No need to fail hard on this.
int pipe_sz;
int rv = virFileReadValueInt(&pipe_size, "/proc/sys/fs/pipe-max-size");
if (rv >= 0)
fcntl(pipefd[output ? 0 : 1], F_SETPIPE_SZ, pipe_sz);
(notice I've declared variables on separate lines, we like it that way)
Now, what can we do about that ternary operator? It doesn't look nice.
But I guess we can hardcode just one end of the pipe, because it's the
actual pipe and not FD we are modifying here.

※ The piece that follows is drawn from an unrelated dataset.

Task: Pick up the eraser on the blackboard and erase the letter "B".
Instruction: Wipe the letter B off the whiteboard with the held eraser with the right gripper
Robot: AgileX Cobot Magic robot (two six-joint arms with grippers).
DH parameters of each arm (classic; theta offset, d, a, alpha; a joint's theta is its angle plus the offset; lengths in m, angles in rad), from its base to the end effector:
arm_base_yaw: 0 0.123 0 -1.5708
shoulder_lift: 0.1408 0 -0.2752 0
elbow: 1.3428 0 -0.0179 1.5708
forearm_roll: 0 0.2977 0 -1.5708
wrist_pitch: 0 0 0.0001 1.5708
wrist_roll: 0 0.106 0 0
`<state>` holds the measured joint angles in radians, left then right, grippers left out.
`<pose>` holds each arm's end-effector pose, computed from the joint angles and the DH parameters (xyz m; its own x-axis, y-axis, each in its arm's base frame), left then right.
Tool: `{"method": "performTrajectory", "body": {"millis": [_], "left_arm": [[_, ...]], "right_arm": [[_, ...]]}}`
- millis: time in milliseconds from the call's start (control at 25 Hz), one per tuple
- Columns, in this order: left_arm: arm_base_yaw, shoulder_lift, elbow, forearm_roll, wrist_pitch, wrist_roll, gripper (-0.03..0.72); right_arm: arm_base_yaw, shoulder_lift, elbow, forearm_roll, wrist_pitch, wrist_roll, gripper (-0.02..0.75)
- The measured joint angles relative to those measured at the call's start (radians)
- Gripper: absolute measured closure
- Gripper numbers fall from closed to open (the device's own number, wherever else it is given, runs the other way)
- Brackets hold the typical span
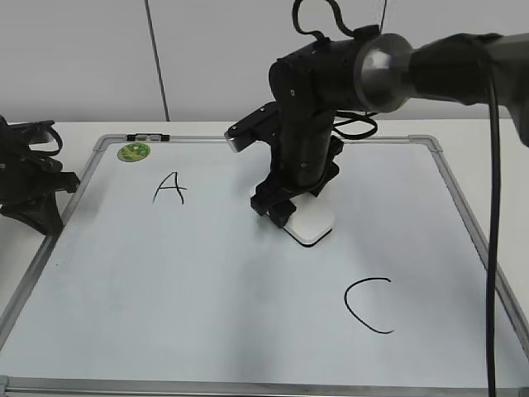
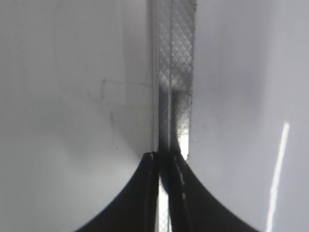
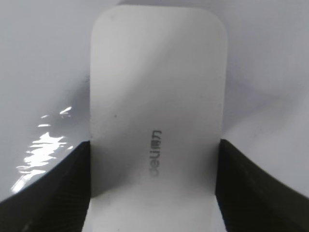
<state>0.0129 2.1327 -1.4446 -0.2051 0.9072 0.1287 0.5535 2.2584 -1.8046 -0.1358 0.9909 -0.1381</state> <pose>0.4412 -0.0113 0.0751 -0.9973 -0.0116 -0.0731 0.0002 0.9871 -0.1599 0.4400 0.2577 0.1162 -0.7060 -0.6829 -0.1876 -0.6656 0.7303 -0.1537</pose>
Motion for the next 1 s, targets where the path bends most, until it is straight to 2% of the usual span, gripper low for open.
{"method": "performTrajectory", "body": {"millis": [520, 760, 1000], "left_arm": [[0.000, 0.000, 0.000, 0.000, 0.000, 0.000, 0.678], [0.000, 0.000, 0.000, 0.000, -0.002, 0.000, 0.678], [0.000, 0.000, 0.000, 0.000, -0.002, 0.000, 0.678]], "right_arm": [[0.145, 0.010, -0.005, -0.006, -0.024, -0.039, 0.193], [0.120, 0.010, -0.005, -0.010, -0.028, -0.042, 0.193], [0.035, 0.010, -0.006, -0.029, -0.030, -0.019, 0.193]]}}
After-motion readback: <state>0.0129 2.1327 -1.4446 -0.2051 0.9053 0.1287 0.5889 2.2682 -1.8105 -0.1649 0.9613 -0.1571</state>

Lastly, let's add some error checking:
int pipe_sz;
int rv = virFileReadValueInt(&pipe_size, "/proc/sys/fs/pipe-max-size");
if (rv == -2) {
/* file doesn't exist */
} else if (rv < 0) {
/* Unable to read/parse file */
goto error;
} else {
if (fcntl(pipefd[0], F_SETPIPE_SZ, pipe_sz) < 0) {
virReportSystemError(errno, _("Unable to set pipe size to %d"),
pipe_sze);
goto error;
}
Even better, move this fcntl() or even the whole code into a separate
function (virPipe() lives under src/util/virutil.c) so that it can be
reused.
Michal
hmm I doubt you want this for _every_ pipe, only for the ones.. you need a wrapper for as
per your initial comment above?
Thanks,
Claudio